Redox-sensitive bZIP68 plays a role in balancing stress tolerance with growth in Arabidopsis.

Perturbation of the cellular redox state by stress conditions is sensed by redox-sensitive proteins so that the cell can physiologically respond to stressors. However, the mechanisms linking sensing to response remain poorly understood in plants. Here we report that the transcription factor bZIP68 underwent in vivo oxidation in Arabidopsis cells under oxidative stress which is dependent on its redox-sensitive Cys320 residue. bZIP68 is primarily localized to the nucleus under normal growth conditions in Arabidopsis seedlings.
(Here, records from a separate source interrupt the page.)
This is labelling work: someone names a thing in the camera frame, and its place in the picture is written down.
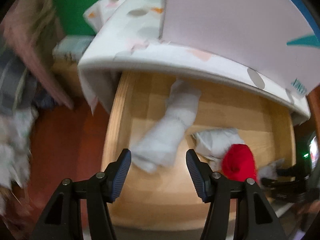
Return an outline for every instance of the black object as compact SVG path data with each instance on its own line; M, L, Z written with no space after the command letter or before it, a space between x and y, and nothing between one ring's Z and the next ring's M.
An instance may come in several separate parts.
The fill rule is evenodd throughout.
M0 236L5 240L16 240L7 228L7 225L3 222L2 217L0 217Z
M83 240L80 199L87 199L92 240L116 239L106 202L119 197L131 164L131 152L123 149L116 162L88 180L64 179L44 208L31 240Z
M319 187L309 187L309 174L298 164L288 169L277 169L282 177L294 177L294 181L279 182L278 180L261 178L261 184L270 190L271 197L288 203L311 203L320 197Z
M253 179L238 182L212 172L193 149L187 151L186 160L198 196L211 202L201 240L226 239L231 198L237 199L234 240L286 239L278 217Z

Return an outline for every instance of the plaid fabric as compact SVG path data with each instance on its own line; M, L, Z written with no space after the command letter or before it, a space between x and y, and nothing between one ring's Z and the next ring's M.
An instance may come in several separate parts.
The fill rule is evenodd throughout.
M12 115L21 101L27 68L0 37L0 112Z

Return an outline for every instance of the clothing pile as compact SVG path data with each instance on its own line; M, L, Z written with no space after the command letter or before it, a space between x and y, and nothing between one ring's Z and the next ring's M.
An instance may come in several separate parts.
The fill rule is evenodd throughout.
M195 152L209 160L213 171L220 171L231 179L257 181L257 170L250 148L235 128L220 128L196 132Z
M12 183L21 188L29 179L29 134L38 117L31 105L36 79L0 36L0 215Z

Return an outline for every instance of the red floor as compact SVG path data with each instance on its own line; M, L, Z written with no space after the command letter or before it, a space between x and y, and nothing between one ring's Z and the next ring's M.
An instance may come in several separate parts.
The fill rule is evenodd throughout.
M73 111L64 106L40 111L30 138L33 160L28 194L33 221L64 178L78 181L100 171L108 120L101 105L92 116L84 99L76 100ZM84 208L81 213L86 225Z

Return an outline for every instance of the pink cloth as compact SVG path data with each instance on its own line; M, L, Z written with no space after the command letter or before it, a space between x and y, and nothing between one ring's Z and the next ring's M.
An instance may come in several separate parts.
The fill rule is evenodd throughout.
M63 38L61 28L58 25L59 22L52 8L51 0L16 0L2 20L0 30L8 45L54 100L59 105L64 104L72 109L72 99L65 93L49 70L50 62L53 62L51 55L53 46ZM50 40L43 41L39 37L40 35L42 35L41 37L45 36L46 28L50 28L52 36L47 35L46 37L49 37ZM38 40L42 42L40 46L36 44ZM40 55L37 52L37 45L38 48L46 47L44 49L47 50L47 54Z
Oxidative stress reduces its accumulation in the nucleus and increases its cytosolic localization. Chromatin immunoprecipitation followed by sequencing (ChIP-seq) revealed that bZIP68 primarily binds to promoter regions containing the core G-box (CACGTG) or G-box-like motif of the genes involved in abiotic and biotic stress responses, photosynthesis, biosynthetic processes, and transcriptional regulation. The bzip68 mutant displayed slower growth under normal conditions but enhanced tolerance to oxidative stress. The results from the ChIP-seq and phenotypic and transcriptome comparison between the bzip68 mutant and wildtype indicate that bZIP68 normally suppresses expression of stress tolerance genes and promotes expression of growth-related genes, whereas its inactivation enhances stress tolerance but suppresses growth. bZIP68 might balance stress tolerance with growth through the extent of its oxidative inactivation according to the environment.